ABOUT THIS EXERCISE
Somewhere below are a line with "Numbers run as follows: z" and a later line with "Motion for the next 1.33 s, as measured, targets". Output exactly those lines and all lines between them.

• • • • • • •

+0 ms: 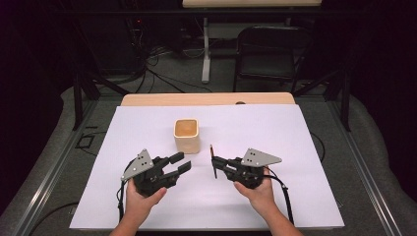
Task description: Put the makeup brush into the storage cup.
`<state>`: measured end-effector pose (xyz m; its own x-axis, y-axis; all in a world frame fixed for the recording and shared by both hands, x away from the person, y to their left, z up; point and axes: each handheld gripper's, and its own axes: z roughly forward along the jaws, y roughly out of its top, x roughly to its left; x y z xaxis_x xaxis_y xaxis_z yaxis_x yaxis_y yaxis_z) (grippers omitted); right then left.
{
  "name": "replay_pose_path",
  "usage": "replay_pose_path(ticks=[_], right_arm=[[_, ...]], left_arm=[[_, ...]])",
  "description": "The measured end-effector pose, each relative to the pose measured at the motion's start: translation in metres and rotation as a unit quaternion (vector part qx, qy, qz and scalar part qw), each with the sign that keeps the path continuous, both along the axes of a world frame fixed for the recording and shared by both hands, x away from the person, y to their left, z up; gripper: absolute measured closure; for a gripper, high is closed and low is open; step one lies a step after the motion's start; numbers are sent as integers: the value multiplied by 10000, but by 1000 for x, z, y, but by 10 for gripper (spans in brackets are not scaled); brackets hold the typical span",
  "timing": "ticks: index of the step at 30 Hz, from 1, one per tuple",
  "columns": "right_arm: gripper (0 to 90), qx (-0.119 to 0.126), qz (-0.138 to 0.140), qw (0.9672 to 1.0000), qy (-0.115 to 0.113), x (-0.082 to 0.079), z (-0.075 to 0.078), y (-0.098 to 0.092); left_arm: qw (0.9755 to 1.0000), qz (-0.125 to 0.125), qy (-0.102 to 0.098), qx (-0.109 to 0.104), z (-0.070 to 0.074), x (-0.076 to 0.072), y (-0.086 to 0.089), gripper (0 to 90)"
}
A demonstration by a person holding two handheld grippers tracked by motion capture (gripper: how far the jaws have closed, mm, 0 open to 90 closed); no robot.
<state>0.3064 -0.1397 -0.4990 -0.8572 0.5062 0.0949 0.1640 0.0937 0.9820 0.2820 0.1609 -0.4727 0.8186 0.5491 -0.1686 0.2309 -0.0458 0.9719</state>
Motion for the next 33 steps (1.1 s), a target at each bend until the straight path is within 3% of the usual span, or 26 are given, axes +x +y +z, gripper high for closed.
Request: replay_pose_path(ticks=[10,19,22,33], right_arm=[[833,-3,51,10000,37,-2,-2,7],[833,19,144,9999,63,-4,-2,17],[833,-4,174,9998,65,-6,-2,19],[833,46,168,9998,34,-7,-1,19]], left_arm=[[9999,-128,39,-59,-1,4,-8,668],[9997,-180,39,-127,0,5,-15,706],[9997,-256,13,-54,1,5,-19,733],[9993,-352,49,-73,3,7,-31,729]])
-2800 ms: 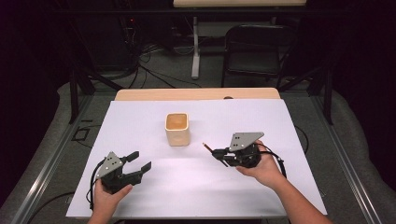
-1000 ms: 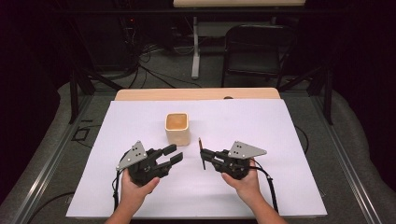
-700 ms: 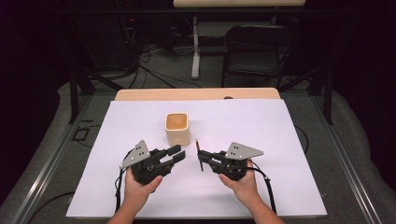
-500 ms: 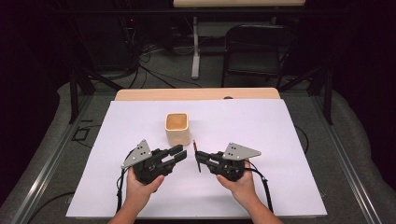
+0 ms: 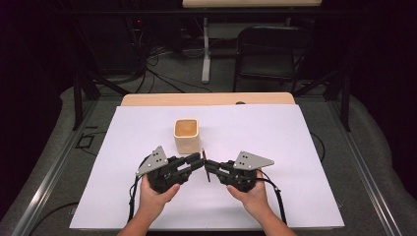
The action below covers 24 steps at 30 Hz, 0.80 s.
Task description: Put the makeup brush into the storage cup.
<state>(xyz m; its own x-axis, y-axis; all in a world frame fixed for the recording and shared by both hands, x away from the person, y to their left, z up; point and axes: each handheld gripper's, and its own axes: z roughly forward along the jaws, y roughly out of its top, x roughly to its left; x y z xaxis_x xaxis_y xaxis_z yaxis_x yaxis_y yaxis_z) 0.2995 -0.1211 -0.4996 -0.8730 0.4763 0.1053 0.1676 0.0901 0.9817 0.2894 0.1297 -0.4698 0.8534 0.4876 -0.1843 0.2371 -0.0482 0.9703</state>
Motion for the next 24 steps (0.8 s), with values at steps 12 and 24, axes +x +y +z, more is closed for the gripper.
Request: replay_pose_path(ticks=[12,24], right_arm=[[832,-13,47,10000,-41,-2,0,3],[832,28,62,10000,-25,-2,0,4]], left_arm=[[10000,48,26,1,-1,2,-6,768],[10000,96,-1,16,-2,2,-8,829]])
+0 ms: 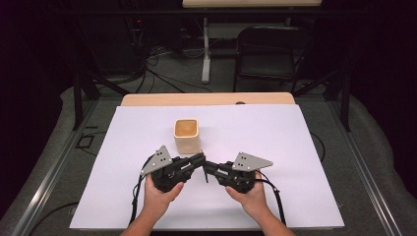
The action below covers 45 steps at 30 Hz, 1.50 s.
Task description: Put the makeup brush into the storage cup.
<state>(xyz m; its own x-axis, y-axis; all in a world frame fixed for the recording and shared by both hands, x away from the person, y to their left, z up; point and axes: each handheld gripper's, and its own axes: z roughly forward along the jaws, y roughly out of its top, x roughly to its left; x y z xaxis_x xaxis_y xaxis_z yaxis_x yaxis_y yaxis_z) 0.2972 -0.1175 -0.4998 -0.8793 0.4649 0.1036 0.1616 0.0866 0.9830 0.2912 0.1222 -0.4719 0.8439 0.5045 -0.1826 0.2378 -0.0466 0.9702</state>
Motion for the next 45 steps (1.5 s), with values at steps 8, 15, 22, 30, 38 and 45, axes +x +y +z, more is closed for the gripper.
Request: replay_pose_path(ticks=[8,15,22,30,38,45], right_arm=[[831,-2,-17,10000,-14,0,0,0],[813,-8,-24,10000,-45,0,0,0],[752,-73,-108,9999,-78,1,0,-1],[695,-238,-165,9995,-131,0,1,-2],[675,-296,-145,9993,-176,-2,2,0],[672,-283,-101,9995,-128,-1,2,0]], left_arm=[[10000,23,-48,-2,0,0,-1,841],[10000,10,-57,30,0,0,0,842],[10000,15,-60,29,0,1,0,843],[9999,40,-94,36,1,1,3,843],[9999,38,-117,58,0,1,3,843],[9999,46,-113,79,0,1,3,843]])
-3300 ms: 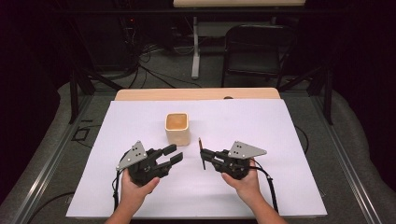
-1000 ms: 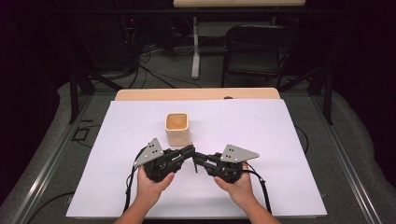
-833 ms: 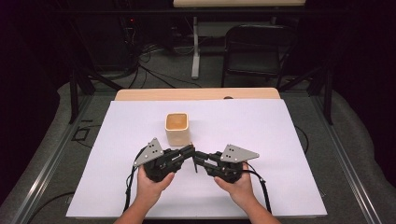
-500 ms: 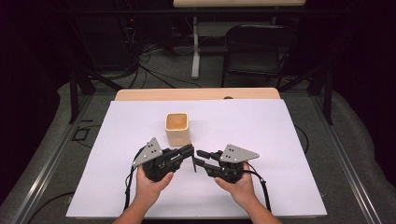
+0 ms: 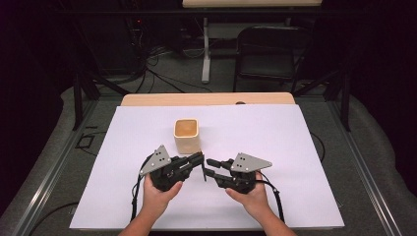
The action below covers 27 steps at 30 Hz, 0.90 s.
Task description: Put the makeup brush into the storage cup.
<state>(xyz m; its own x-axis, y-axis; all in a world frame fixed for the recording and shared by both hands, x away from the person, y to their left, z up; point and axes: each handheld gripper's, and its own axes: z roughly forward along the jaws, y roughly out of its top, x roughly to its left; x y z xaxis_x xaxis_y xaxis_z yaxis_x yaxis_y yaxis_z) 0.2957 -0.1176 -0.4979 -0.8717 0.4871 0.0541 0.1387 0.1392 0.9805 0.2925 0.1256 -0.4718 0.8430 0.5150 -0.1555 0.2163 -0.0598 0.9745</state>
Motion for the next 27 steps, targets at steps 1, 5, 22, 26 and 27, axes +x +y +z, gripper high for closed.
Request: replay_pose_path(ticks=[1,5,22,26,27], right_arm=[[671,3,6,10000,12,0,0,0],[661,-47,58,10000,-8,-2,1,1],[610,-211,53,9998,-30,-3,1,3],[593,-243,92,9997,2,-3,1,3],[591,-260,100,9996,-1,-4,1,2]], left_arm=[[10000,1,-2,-5,0,0,0,843],[10000,3,6,-10,0,-1,1,843],[10000,33,-43,-28,2,-1,5,843],[10000,28,-50,-38,3,-1,7,843],[10000,22,-52,-31,3,-1,7,843]])
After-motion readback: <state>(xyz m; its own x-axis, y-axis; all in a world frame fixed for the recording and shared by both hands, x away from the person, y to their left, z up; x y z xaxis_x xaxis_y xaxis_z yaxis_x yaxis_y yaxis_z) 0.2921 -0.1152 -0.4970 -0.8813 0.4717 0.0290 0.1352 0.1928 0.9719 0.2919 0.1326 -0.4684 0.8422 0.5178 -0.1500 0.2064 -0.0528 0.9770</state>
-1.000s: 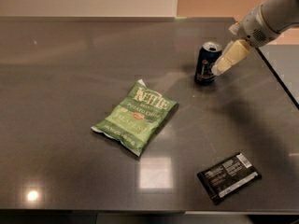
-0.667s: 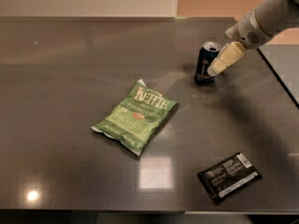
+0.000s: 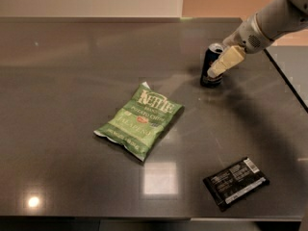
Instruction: Pick pepsi can
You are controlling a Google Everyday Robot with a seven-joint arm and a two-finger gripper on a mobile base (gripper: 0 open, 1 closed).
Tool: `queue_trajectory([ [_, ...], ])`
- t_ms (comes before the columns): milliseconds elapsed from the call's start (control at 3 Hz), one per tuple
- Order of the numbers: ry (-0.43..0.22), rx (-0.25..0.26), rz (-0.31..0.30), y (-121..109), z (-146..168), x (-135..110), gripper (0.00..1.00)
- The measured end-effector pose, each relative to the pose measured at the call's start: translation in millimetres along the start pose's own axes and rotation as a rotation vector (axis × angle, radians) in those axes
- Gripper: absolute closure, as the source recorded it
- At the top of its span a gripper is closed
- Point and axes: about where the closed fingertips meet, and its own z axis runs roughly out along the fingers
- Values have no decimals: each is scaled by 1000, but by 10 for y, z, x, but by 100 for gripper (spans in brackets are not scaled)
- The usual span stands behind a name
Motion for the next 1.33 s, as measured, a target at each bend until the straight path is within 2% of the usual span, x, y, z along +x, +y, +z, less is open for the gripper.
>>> queue_trajectory([
  [667,-60,-43,20,68,-80,-117,65],
  [1000,-72,-62,4,183,-297,-323,87],
  [1333,-77,-82,-35,361,-597,-593,100],
])
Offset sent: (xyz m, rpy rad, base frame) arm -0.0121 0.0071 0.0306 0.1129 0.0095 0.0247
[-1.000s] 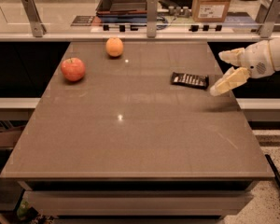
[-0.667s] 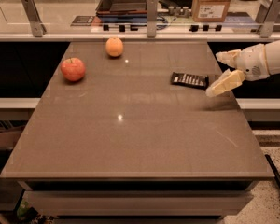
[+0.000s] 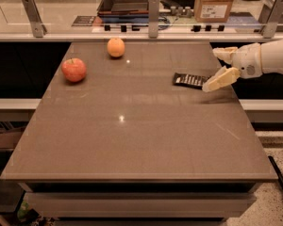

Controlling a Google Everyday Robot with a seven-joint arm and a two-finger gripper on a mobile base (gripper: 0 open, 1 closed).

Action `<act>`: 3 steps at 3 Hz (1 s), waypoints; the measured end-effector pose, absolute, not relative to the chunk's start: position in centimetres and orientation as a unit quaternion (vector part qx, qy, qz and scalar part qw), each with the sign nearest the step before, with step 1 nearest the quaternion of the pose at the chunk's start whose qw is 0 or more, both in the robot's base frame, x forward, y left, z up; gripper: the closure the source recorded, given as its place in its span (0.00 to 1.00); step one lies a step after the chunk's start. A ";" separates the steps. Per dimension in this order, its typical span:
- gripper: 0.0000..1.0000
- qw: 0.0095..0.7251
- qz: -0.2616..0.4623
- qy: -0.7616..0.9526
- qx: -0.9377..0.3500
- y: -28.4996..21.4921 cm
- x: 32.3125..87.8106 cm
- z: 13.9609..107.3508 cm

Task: Pick rxbar chocolate

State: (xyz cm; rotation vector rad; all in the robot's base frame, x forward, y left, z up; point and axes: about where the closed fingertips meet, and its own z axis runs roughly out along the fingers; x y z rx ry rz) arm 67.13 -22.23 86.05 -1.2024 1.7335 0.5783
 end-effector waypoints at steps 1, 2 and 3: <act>0.00 0.461 0.246 0.703 -0.483 -22.2 68.0 85.2; 0.00 0.461 0.247 0.704 -0.481 -22.3 68.0 85.1; 0.00 0.457 0.251 0.711 -0.471 -22.6 67.4 83.9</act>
Offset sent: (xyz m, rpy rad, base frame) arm 0.0052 -0.0137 -0.0280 0.0405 0.0504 -0.0291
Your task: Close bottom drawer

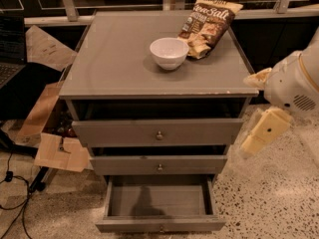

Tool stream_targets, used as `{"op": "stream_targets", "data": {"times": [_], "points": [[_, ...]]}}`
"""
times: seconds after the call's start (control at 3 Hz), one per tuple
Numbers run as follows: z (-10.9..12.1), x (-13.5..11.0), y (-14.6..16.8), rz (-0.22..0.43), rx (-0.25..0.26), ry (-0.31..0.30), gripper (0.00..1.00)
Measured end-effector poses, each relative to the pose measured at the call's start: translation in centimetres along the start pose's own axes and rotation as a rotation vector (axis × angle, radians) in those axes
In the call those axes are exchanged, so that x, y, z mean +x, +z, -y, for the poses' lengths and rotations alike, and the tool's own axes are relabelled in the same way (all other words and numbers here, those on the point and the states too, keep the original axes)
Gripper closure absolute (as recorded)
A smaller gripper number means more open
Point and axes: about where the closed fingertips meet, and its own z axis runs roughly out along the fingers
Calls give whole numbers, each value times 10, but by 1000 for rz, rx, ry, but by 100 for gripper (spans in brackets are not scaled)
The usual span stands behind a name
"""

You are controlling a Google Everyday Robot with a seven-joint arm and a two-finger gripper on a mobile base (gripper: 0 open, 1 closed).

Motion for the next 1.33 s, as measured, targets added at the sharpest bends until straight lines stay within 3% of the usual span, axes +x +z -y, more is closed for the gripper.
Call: {"op": "stream_targets", "data": {"times": [0.67, 1.0, 1.33], "points": [[-18, -7, 45, 187, -43, 46, 0], [-24, -7, 63, 229, -69, 61, 0], [-24, -7, 63, 231, -70, 62, 0]]}}
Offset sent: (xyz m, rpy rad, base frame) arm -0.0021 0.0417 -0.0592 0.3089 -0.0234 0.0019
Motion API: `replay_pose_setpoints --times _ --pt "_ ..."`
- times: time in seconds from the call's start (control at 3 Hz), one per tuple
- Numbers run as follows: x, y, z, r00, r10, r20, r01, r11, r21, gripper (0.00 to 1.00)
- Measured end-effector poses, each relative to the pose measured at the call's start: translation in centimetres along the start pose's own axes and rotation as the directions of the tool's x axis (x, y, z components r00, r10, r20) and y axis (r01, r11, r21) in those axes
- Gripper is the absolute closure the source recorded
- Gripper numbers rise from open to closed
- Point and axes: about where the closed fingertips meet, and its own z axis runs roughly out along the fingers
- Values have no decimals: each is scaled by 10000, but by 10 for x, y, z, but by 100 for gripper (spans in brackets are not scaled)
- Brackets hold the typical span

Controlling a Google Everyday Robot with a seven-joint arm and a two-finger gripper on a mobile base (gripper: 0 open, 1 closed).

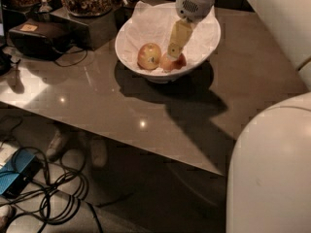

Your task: Pick apple from white bowl

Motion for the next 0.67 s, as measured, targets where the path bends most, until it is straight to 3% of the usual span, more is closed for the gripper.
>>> replay_pose_setpoints --times 0.33,0.67 --pt "2 -4 3 10000 16 -54 -16 10000 56 23" --pt "6 -5 12 9998 13 -214 -14 10000 -55 32"
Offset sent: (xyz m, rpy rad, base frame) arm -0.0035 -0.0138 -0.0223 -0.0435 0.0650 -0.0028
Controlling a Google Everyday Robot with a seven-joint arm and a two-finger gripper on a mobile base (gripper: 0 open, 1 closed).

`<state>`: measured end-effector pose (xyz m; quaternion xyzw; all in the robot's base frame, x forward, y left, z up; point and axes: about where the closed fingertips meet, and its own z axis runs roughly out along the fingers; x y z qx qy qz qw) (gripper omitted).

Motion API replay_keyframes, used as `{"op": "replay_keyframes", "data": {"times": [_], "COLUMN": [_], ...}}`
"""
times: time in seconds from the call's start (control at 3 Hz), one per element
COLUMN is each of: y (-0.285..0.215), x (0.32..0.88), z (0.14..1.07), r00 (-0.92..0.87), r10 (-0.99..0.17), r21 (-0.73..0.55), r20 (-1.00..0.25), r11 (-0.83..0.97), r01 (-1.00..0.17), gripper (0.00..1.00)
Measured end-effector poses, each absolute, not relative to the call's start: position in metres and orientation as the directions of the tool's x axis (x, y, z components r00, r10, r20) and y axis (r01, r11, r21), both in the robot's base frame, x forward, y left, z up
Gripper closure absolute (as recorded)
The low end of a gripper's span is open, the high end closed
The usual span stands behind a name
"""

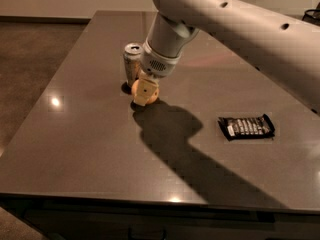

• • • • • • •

RESPONSE BOX
Numbers run as follows: z (-10.9..12.1), x (-13.5..11.0), y (-14.6..16.8), rz (-0.22..0.43), rx (-0.25..0.26), ry (-0.31..0.30), gripper (0.00..1.00)
Measured end-effector poses, each relative to the pose measured at the call's start: translation in centimetres along the start pose's own axes and rotation as a rotation vector (axis × angle, radians) in those axes
In the call those axes are exchanged, so that x, y, z mean +x, +z, -y, for the poses' lengths and rotations alike, and the tool's own axes are relabelled in the same way (all other words and numbers here, those on the point and the states too, keep the original axes)
Gripper closure absolute (as recorded)
A smaller gripper number means more open
Point and axes: about where the closed fingertips meet, and its own z axis runs roughly out along the fingers
Calls give whole numbers, each value times 10, but by 1000 for rz, rx, ry, but by 100 for gripper (spans in brackets are not scaled)
The usual span stands behind a name
"""

You are controlling a Google Everyday Robot with a seven-joint arm and a two-finger gripper on a mobile base (gripper: 0 open, 1 closed).

Motion for the next 1.33 s, as measured, targets added at the sharpest bends until straight lines stay within 3% of the usual span, axes +x +z -y, more is closed for the gripper.

The exercise has been answered completely.